#### WHAT THE TASK ASKS:
Return, in their exact form, the lines that lie between the start of the data below and the line containing "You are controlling", with both ends included.

(Records excerpted from a collection)
= Beginning of Section =

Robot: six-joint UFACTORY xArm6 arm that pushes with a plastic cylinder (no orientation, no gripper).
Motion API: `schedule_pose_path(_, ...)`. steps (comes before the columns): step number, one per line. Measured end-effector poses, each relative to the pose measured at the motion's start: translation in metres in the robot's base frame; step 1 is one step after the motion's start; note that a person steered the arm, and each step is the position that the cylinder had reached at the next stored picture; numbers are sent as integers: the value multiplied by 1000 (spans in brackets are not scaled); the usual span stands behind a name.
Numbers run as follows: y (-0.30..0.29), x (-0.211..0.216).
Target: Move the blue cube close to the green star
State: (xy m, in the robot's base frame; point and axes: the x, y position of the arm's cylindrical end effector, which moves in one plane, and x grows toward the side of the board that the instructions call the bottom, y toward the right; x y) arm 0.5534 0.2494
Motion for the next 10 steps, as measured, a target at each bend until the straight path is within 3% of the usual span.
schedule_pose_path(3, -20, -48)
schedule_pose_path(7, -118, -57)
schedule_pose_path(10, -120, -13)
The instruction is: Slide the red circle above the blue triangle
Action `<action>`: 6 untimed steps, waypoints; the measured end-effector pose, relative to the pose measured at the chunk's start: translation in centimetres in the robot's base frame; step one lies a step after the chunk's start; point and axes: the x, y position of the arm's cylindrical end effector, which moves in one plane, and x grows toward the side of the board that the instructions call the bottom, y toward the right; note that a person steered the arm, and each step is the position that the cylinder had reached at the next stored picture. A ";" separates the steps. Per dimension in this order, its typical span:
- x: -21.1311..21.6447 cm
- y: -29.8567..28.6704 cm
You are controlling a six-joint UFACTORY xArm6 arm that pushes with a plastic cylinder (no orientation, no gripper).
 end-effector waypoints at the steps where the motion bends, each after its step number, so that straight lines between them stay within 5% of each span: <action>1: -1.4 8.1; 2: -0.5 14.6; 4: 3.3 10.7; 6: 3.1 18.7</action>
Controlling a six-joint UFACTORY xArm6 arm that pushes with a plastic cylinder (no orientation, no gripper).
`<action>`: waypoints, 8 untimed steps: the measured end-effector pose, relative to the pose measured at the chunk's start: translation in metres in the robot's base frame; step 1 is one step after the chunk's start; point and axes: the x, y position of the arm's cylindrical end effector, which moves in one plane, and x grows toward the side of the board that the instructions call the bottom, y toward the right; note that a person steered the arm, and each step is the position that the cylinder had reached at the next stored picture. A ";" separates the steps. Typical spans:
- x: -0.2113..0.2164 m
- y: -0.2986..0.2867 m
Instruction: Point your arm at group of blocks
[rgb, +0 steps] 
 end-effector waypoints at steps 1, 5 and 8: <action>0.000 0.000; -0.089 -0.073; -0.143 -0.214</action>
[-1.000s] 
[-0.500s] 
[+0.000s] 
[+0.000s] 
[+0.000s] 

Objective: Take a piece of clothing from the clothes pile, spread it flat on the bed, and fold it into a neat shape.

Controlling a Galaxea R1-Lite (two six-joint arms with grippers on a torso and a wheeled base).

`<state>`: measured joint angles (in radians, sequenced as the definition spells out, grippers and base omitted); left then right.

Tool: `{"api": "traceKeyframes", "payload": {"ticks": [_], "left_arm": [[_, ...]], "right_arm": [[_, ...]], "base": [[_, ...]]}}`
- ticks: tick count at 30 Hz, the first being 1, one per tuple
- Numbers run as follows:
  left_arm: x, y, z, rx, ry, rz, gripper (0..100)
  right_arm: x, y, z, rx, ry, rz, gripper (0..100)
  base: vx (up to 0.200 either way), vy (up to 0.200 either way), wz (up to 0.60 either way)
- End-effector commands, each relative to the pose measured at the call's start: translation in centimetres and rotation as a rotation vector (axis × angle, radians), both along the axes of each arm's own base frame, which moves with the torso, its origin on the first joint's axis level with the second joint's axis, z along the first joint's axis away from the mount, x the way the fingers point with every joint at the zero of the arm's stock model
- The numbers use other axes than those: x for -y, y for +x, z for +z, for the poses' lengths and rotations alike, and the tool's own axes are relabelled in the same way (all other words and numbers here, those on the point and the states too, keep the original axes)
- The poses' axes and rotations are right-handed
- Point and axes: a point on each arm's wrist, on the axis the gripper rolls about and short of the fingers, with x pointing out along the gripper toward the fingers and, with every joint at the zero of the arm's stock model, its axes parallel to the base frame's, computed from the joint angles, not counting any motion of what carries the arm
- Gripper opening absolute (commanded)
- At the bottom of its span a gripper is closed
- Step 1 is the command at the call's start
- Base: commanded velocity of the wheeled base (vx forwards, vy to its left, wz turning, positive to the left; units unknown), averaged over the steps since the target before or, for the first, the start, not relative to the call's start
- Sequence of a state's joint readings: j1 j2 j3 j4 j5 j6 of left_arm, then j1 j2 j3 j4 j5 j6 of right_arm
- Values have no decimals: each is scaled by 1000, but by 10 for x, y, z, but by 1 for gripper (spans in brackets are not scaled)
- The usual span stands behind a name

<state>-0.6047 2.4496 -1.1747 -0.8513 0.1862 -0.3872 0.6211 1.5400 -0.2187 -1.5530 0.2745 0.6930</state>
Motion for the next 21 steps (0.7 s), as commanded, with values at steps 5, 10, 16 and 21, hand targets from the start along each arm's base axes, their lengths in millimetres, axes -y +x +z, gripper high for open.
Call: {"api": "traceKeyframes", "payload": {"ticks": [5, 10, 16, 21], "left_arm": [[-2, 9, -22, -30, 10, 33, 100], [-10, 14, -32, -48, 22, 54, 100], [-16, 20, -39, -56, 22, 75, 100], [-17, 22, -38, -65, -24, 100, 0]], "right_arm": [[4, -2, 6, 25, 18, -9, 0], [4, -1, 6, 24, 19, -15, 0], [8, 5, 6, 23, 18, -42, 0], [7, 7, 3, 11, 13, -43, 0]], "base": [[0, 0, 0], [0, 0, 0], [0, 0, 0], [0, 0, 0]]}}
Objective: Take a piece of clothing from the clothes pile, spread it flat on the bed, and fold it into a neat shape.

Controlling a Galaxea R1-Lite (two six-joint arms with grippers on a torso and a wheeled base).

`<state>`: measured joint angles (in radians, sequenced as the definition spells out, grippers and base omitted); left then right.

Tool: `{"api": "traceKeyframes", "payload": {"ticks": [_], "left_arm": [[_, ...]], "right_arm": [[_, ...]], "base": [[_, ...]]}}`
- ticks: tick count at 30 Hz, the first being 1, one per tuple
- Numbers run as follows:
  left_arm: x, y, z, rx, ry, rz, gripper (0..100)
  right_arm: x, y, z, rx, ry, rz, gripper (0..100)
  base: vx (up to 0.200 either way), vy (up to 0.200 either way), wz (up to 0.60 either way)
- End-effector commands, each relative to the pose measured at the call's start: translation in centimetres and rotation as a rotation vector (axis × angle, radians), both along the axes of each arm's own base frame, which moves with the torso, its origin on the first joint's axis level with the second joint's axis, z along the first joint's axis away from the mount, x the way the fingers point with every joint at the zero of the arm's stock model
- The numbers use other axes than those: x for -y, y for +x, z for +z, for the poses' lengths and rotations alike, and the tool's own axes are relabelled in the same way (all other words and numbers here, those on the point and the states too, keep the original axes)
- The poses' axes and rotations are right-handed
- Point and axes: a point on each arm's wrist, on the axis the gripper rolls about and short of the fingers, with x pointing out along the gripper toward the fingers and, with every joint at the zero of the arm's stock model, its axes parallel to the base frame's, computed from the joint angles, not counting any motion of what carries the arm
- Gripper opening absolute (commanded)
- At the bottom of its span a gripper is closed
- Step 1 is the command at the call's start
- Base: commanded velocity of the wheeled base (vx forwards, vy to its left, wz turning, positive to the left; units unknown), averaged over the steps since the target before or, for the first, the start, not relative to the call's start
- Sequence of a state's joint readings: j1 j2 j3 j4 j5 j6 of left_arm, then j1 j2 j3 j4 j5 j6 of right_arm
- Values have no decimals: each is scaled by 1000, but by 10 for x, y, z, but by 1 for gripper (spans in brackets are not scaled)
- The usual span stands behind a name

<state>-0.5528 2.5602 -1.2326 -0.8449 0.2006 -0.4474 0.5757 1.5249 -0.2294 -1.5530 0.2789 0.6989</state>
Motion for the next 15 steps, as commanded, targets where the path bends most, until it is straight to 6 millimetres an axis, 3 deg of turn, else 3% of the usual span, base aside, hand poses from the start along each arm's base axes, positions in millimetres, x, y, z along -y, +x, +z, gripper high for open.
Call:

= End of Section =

#### WRITTEN ANSWER:
Robot: six-joint UFACTORY xArm6 arm that pushes with a plastic cylinder (no orientation, no gripper).
Motion API: `schedule_pose_path(_, ...)`. steps (comes before the columns): step number, one per line. Measured end-effector poses, each relative to the pose measured at the motion's start: translation in metres in the robot's base frame; step 1 is one step after the motion's start; note that a person steered the arm, and each step is the position that the cylinder had reached at the next stored picture; numbers are sent as integers: the value multiplied by 1000 (spans in brackets are not scaled); the usual span stands behind a name.
Numbers run as follows: y (-0.30..0.29), x (-0.211..0.216).
Target: Move the blue cube close to the green star
State: (xy m, in the robot's base frame; point and axes: the x, y position of the arm's cylindrical end effector, which moves in one plane, and x grows toward the side of the board that the instructions call the bottom, y toward the right; x y) arm 0.5534 0.2494
Motion for the next 10 steps, as measured, a target at each bend until the straight path is within 3% of the usual span.
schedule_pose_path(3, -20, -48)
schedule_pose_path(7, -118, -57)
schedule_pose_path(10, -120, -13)
The instruction is: Slide the red circle above the blue triangle
Action `<action>`: 6 untimed steps, waypoints; the measured end-effector pose, relative to the pose measured at the chunk's start: translation in centimetres in the robot's base frame; step one lies a step after the chunk's start; point and axes: the x, y position of the arm's cylindrical end effector, which moves in one plane, and x grows toward the side of the board that the instructions call the bottom, y toward the right; note that a person steered the arm, and each step is the position that the cylinder had reached at the next stored picture. A ";" separates the steps. Per dimension in this order, its typical span:
- x: -21.1311..21.6447 cm
- y: -29.8567..28.6704 cm
You are controlling a six-joint UFACTORY xArm6 arm that pushes with a plastic cylinder (no orientation, no gripper).

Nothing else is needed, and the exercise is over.